The attention to detail looks very nice so far. I like your list of parts going into this also!

Where did you get the double zip tie holders?


----------



## dalucifer (Oct 8, 2007)

very cool.. Not much of a budget setup though.


----------



## khanhfat (Feb 4, 2008)

damm u make me wanna try those secondskin stuff.


----------



## lyttleviet (Sep 11, 2008)

elminster said:


> not exactly budget in my book, looks like it will rock though


I guess everyones books are a little different. This is much cheaper than my other set up so I consider it one. I really hope it comes out well 



M3NTAL said:


> The attention to detail looks very nice so far. I like your list of parts going into this also!
> 
> Where did you get the double zip tie holders?

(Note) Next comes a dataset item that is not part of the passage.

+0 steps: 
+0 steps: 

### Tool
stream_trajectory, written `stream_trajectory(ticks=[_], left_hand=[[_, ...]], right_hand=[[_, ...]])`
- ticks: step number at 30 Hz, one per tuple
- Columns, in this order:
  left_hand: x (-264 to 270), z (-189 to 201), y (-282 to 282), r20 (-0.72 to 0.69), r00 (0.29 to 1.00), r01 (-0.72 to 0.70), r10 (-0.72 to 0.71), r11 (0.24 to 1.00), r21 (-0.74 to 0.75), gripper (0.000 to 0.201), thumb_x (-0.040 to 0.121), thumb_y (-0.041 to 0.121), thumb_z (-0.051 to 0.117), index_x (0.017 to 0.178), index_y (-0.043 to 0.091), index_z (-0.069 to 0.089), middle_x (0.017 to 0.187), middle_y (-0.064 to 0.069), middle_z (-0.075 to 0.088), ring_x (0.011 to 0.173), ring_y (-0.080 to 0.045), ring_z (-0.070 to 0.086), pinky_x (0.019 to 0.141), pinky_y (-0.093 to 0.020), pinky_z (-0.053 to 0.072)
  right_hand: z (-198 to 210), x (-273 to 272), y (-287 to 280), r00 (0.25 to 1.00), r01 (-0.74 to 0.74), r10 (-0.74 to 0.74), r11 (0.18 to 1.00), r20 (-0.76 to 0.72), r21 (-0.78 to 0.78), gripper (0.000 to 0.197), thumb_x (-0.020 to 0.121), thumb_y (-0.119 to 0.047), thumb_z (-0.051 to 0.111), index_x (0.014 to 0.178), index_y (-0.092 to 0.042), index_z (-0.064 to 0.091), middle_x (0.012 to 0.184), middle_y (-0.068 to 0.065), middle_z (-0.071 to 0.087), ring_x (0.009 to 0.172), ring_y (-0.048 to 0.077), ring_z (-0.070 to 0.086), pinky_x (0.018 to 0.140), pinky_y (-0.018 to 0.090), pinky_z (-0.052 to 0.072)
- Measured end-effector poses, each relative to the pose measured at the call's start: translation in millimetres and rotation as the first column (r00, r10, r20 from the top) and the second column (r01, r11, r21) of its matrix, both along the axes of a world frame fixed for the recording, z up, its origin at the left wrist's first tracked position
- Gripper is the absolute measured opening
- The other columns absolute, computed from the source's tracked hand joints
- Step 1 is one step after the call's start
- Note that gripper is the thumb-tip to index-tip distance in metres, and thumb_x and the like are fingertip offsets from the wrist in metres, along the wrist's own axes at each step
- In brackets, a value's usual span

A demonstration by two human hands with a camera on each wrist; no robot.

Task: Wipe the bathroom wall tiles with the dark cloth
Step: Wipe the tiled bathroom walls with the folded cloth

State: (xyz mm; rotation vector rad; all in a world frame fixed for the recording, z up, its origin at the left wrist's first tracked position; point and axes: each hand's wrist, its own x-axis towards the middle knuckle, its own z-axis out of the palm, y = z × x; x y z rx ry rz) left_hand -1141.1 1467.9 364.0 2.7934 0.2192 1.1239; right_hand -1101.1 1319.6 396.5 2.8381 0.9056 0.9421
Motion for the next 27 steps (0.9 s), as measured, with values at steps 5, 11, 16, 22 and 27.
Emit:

Thanks, I let Huy (Aznattic) roam free like a gazelle running the wires whatever way he liked. He lurks in this forum a lot apparently. Hopefully, together we can make a really nice install come out of this. The zip tie holder actually has 4 sides and you can get it in the electrical aisle of Home Depot. Its 9.99 for 100 pack. 



dalucifer said:


> very cool.. Not much of a budget setup though.


----------



## chemical_brother (Feb 7, 2007)

Very nice so far. What was your budget, if you don't mind my asking?


----------



## lyttleviet (Sep 11, 2008)

I really shouldn't divulge that information


----------



## khanhfat (Feb 4, 2008)

Do the math man  over 1000$ for sure lol


----------



## lyttleviet (Sep 11, 2008)

I shoulda signed up here earlier and gotten in on the tweaker kit deal + the deadener give away. It would've been a perfect review to compare it to RAAMmat, Dynamat Xtreme, and Hushmat too since I've worked with them as I am sure many of you have as well.. Oh well, whats done is done and here is another picture or two..

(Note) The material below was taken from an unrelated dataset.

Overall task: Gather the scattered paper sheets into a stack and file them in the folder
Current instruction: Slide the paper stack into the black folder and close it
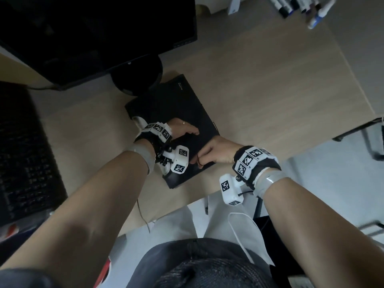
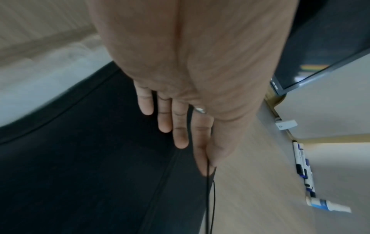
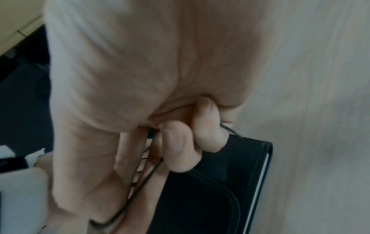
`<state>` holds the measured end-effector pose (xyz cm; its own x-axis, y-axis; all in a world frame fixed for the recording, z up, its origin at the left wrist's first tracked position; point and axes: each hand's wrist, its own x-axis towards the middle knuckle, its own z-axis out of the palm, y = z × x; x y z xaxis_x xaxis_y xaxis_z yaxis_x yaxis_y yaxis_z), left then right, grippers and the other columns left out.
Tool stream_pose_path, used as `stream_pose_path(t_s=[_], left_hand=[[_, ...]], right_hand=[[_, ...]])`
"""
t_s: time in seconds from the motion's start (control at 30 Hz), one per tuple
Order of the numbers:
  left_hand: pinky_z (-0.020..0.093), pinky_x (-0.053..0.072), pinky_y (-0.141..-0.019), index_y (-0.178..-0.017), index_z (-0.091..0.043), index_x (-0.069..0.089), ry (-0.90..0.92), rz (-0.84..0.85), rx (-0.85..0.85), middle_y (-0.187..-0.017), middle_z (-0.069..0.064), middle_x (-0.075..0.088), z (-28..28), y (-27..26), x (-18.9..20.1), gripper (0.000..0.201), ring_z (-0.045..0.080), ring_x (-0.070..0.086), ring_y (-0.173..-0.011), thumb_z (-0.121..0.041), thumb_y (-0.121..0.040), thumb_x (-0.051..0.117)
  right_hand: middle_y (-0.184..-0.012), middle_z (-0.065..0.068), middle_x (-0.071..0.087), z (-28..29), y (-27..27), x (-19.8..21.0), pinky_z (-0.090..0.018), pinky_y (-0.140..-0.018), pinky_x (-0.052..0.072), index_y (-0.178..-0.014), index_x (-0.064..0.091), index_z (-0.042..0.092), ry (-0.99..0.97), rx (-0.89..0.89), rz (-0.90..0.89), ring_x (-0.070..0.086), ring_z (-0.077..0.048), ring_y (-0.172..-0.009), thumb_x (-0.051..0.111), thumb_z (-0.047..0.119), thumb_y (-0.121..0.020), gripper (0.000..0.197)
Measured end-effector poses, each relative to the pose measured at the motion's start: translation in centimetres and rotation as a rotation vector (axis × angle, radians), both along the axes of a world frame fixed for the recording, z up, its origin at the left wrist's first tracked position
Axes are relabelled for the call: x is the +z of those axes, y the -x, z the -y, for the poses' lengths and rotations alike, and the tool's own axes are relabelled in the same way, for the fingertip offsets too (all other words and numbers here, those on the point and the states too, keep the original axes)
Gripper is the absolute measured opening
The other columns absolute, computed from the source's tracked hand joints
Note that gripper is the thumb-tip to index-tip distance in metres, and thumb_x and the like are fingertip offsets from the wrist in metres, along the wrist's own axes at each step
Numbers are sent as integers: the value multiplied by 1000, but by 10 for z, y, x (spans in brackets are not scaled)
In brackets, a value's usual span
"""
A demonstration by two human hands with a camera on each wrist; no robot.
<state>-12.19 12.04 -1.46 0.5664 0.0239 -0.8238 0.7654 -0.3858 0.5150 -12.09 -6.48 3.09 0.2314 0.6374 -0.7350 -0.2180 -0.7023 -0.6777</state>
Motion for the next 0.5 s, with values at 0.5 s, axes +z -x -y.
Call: stream_pose_path(t_s=[0.5], left_hand=[[27, 52, -76, -63, -19, 65, -186, 97, 45, -71, -2, 65, -42, 20, -13, 17, 15, 62, -74, -28, -72, 76]], right_hand=[[-95, 20, 74, -29, 32, -12, -22, -98, 47, -89, 80, 24, 27, -214, 76, 63, 0, -103, 72, 14, -74, 20]])
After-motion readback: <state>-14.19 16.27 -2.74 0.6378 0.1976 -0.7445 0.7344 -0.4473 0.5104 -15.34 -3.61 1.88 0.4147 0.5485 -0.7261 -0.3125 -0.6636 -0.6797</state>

HSK 163 + Audison 5.1k + Hushmat










HX 250 (pictured is the 250D I have laying around but you get the idea)


----------



## hellbilly007 (May 12, 2008)

That list of equipment is quite impressive. Looking forward to this build. Lookin good.


----------



## AudioOutlaw (Jun 16, 2008)

hushmat for the win... ive got 2 bulk kits in my truck, and thats without the roof and floor... i love that stuff.


----------



## lyttleviet (Sep 11, 2008)

Some stuff I have decided to add include: Black Hole 5, RF 360.2, and I got my SS stuff in! No electricity has delayed this install greatly but we should be back up and running by Monday .

Some pix to hold you guys off


----------



## Duce2k (Mar 18, 2008)

Looks great so far, very clean install


----------



## M3NTAL (Apr 9, 2006)

That blackhole isn't cheap stuff is it??

Those JL interconnects are nice huh?! For the automotive environment they are very nice.


----------



## AVIDEDTR (Sep 11, 2008)

look good so far!


----------



## baggedbirds (Sep 21, 2008)

How do you like those Hertz 165 ? I have some 165L I need to install still.


----------



## lyttleviet (Sep 11, 2008)

Duce2k said:


> Looks great so far, very clean install


Thanks!



M3NTAL said:


> That blackhole isn't cheap stuff is it??
> 
> Those JL interconnects are nice huh?! For the automotive environment they are very nice.


I haven't paid for it so I don't know =P, and the RCAs are nice so far but I haven't run anything through them to give a review. From the 360.2 I am going to be running some Audison Connection ST grade RCAs to the amplifiers and I hope that will provide a clean signal 



AVIDEDTR said:


> look good so far!


Thank you sir 



baggedbirds said:


> How do you like those Hertz 165 ? I have some 165L I need to install still.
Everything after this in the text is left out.